● **GIVEN INFORMATION**
════

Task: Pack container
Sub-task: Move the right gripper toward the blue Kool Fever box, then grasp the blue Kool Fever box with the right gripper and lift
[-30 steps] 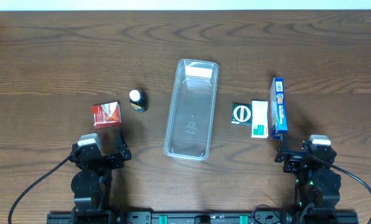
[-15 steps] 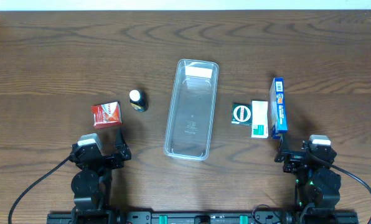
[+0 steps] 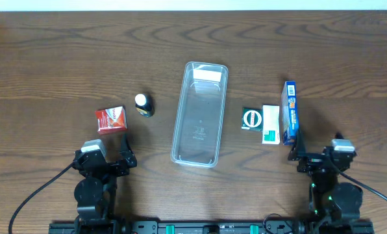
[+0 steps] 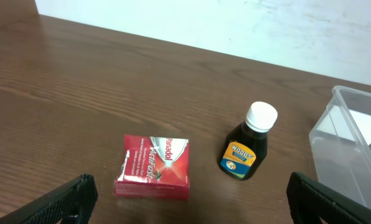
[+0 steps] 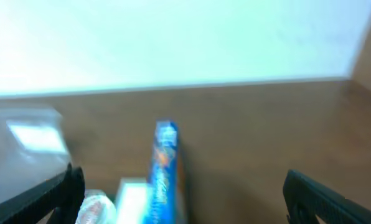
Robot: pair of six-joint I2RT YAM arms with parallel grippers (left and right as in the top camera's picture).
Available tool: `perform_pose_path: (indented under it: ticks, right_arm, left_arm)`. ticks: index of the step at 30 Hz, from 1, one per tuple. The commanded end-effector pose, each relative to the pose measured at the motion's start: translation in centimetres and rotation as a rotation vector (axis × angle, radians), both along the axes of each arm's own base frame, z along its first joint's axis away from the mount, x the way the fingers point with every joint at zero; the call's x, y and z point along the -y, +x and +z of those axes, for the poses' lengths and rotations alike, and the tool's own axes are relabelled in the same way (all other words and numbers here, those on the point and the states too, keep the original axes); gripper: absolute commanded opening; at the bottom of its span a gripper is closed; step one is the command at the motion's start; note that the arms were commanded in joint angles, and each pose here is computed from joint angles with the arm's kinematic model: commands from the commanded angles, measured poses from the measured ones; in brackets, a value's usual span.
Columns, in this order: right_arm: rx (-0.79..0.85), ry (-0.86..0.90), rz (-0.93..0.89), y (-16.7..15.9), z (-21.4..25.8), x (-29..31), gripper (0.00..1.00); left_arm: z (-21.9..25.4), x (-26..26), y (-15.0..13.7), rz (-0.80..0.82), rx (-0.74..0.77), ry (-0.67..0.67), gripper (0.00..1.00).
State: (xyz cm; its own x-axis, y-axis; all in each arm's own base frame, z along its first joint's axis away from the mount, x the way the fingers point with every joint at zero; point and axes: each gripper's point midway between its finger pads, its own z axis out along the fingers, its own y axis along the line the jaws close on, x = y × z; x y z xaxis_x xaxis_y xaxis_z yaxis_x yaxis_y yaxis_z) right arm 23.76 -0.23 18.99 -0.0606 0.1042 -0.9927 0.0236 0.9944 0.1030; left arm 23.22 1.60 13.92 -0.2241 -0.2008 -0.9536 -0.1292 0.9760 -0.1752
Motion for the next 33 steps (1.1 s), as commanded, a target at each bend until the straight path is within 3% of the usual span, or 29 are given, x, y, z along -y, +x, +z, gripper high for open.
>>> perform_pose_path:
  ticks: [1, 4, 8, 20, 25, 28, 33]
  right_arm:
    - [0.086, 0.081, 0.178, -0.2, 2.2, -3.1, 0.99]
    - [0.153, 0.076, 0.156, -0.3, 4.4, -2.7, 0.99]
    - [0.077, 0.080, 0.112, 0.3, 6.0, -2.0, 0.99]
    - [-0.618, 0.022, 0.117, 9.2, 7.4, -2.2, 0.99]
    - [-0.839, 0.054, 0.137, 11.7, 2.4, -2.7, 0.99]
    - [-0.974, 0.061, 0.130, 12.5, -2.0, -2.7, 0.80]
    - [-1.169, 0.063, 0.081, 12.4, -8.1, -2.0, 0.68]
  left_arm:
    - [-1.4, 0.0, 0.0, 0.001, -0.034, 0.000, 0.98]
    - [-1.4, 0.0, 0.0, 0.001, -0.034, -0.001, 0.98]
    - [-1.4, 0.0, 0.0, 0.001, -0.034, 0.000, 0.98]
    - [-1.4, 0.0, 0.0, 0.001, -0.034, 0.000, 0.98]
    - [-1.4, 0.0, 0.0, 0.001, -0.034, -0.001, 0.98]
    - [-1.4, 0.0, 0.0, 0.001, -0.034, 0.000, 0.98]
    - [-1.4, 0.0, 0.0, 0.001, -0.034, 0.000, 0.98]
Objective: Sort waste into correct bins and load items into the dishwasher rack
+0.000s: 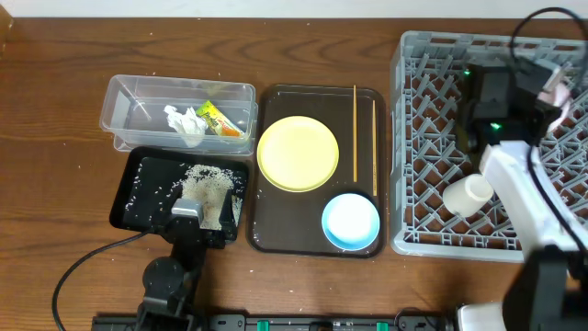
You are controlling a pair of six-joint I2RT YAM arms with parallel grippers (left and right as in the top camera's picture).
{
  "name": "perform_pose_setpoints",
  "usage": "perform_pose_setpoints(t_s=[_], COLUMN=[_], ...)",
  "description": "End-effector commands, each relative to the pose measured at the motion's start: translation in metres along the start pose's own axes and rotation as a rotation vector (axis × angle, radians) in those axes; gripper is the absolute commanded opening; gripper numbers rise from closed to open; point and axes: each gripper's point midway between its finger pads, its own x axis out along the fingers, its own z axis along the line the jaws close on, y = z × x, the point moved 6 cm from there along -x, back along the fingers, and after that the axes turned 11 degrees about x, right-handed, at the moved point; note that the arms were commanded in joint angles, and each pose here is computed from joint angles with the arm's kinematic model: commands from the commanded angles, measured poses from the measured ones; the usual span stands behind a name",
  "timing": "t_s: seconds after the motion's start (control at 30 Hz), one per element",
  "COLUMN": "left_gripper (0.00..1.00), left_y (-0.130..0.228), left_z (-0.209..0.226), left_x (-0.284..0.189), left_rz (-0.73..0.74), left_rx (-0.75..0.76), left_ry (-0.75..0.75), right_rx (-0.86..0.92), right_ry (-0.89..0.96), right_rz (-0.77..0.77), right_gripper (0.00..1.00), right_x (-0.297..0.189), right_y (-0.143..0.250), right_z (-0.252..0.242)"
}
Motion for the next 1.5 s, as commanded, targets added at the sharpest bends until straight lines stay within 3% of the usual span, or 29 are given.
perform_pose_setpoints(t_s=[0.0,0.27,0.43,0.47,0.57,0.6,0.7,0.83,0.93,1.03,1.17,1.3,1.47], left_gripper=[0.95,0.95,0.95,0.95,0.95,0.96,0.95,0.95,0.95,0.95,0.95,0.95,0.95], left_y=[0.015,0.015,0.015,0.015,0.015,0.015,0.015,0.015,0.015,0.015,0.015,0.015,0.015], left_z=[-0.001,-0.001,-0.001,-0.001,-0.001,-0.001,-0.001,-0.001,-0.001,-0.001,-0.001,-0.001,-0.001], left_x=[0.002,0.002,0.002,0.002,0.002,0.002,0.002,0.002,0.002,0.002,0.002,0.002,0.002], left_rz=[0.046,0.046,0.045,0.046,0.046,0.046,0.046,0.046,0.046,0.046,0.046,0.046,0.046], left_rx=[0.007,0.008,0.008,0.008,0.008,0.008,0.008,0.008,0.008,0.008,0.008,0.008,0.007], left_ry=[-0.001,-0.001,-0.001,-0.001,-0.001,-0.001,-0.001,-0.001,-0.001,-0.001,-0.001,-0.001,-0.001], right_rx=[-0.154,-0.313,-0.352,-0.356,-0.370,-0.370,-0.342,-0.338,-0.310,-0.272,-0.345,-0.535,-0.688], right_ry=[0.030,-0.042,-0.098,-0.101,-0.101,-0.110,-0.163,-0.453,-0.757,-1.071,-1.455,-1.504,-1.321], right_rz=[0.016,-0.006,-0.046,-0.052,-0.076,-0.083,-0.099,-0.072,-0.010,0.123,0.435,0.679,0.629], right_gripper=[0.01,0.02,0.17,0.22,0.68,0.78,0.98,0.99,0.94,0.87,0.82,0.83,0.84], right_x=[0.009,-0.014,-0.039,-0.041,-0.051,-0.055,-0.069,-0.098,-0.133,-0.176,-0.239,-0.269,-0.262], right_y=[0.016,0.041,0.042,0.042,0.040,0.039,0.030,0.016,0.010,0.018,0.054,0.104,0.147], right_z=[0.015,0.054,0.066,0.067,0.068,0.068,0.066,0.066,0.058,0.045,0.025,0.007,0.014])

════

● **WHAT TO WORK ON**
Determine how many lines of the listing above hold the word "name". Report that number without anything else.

● **SOLUTION FOR THIS EXERCISE**
2